Work task
Filter the lines below, copying only those with the string "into".

Data block

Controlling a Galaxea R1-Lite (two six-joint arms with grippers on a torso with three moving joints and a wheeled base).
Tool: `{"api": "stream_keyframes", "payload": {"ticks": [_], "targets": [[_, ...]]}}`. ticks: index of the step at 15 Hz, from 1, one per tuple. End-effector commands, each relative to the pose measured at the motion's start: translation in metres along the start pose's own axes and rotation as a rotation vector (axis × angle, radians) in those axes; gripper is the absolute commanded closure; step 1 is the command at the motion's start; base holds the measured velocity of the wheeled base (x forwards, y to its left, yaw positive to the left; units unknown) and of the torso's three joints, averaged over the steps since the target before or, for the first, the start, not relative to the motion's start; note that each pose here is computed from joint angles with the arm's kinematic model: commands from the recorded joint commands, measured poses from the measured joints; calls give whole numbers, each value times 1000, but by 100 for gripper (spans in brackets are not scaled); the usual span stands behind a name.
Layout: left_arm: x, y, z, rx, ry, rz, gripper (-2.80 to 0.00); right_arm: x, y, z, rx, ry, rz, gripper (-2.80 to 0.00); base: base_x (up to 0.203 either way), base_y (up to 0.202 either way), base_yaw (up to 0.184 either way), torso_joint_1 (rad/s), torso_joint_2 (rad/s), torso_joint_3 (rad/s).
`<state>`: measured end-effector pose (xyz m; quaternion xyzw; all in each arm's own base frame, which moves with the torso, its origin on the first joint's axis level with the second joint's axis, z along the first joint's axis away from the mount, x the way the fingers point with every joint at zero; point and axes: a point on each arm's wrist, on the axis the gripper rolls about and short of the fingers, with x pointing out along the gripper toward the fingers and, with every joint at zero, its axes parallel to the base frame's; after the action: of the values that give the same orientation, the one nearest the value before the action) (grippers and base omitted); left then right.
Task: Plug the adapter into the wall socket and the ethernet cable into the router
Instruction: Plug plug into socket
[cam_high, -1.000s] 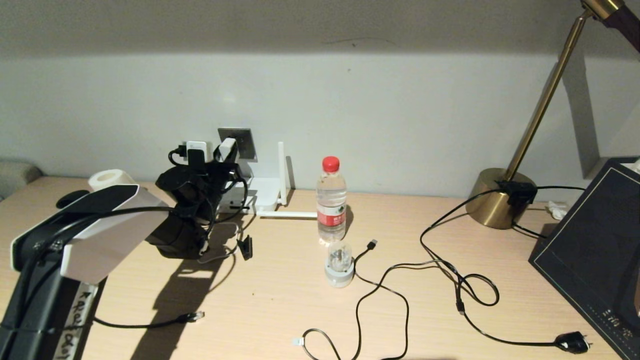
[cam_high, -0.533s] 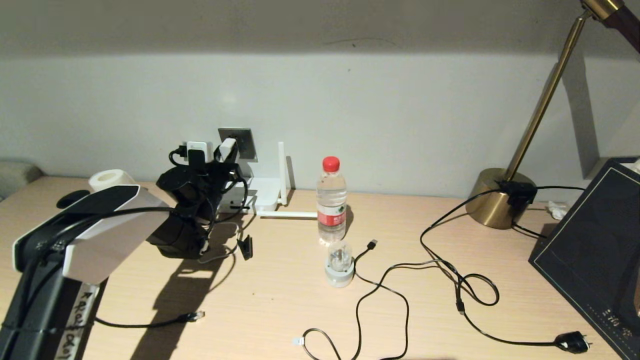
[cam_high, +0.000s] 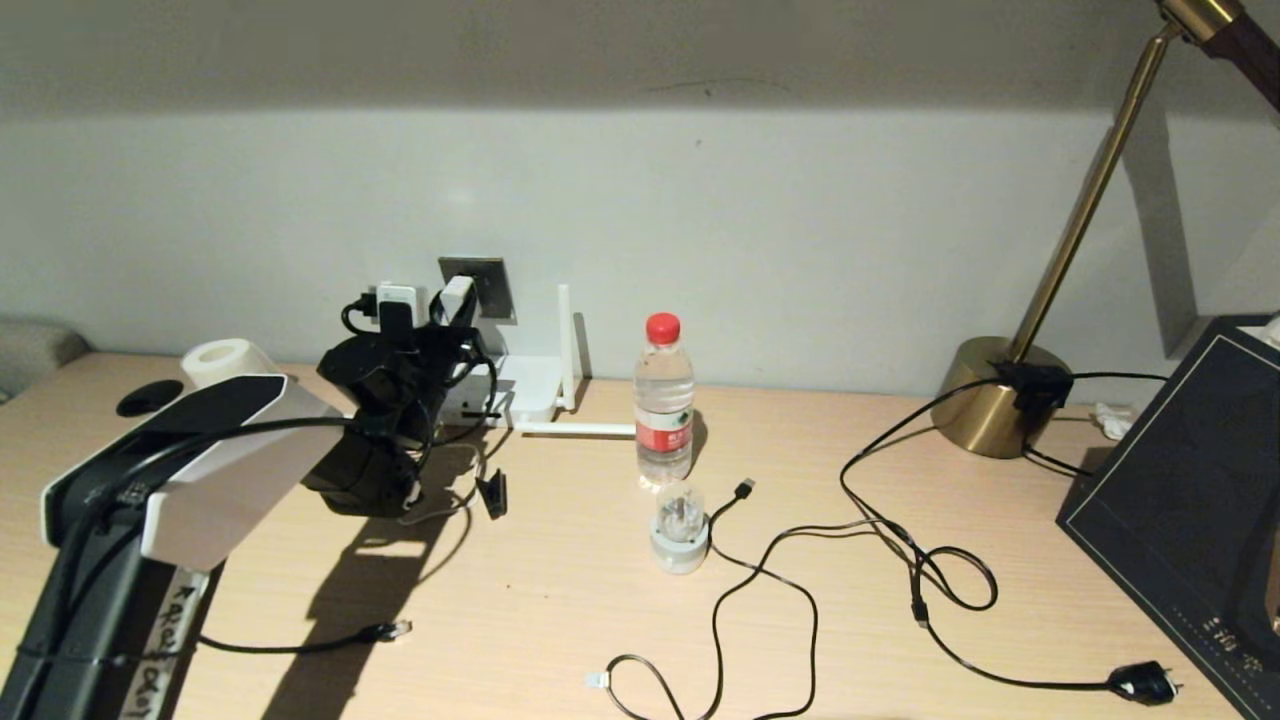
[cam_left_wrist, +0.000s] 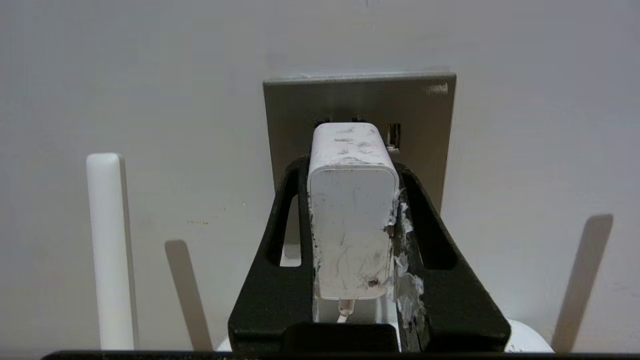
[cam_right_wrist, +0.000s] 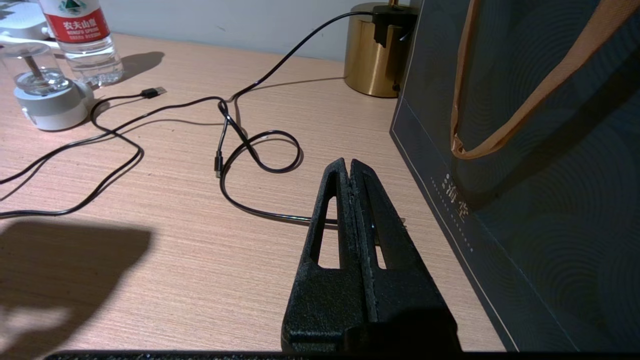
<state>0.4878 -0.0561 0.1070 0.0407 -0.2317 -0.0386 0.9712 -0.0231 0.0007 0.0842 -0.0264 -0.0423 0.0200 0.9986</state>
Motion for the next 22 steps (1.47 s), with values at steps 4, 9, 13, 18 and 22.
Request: {"api": "stream_keyframes", "payload": {"ticks": [4, 9, 13, 18, 22], "targets": [[1, 0, -1, 0, -5, 1, 0, 2, 0, -10, 1, 34, 3, 0, 0, 0, 0, 0, 0, 0], [2, 0, 2, 0, -11, 1, 0, 2, 0, -10, 1, 34, 3, 0, 0, 0, 0, 0, 0, 0], [2, 0, 2, 0, -5, 1, 0, 2, 0, -10, 1, 34, 3, 0, 0, 0, 0, 0, 0, 0], [6, 0, 2, 0, -2, 0, 0, 2, 0, -10, 1, 34, 3, 0, 0, 0, 0, 0, 0, 0], [10, 0, 4, 0, 0, 0, 0, 2, 0, -10, 1, 34, 3, 0, 0, 0, 0, 0, 0, 0]]}}
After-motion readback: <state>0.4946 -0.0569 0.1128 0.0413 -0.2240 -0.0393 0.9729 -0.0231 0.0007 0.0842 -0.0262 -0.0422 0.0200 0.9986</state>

Task response
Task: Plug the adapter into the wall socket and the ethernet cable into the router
Instruction: Plug plug into socket

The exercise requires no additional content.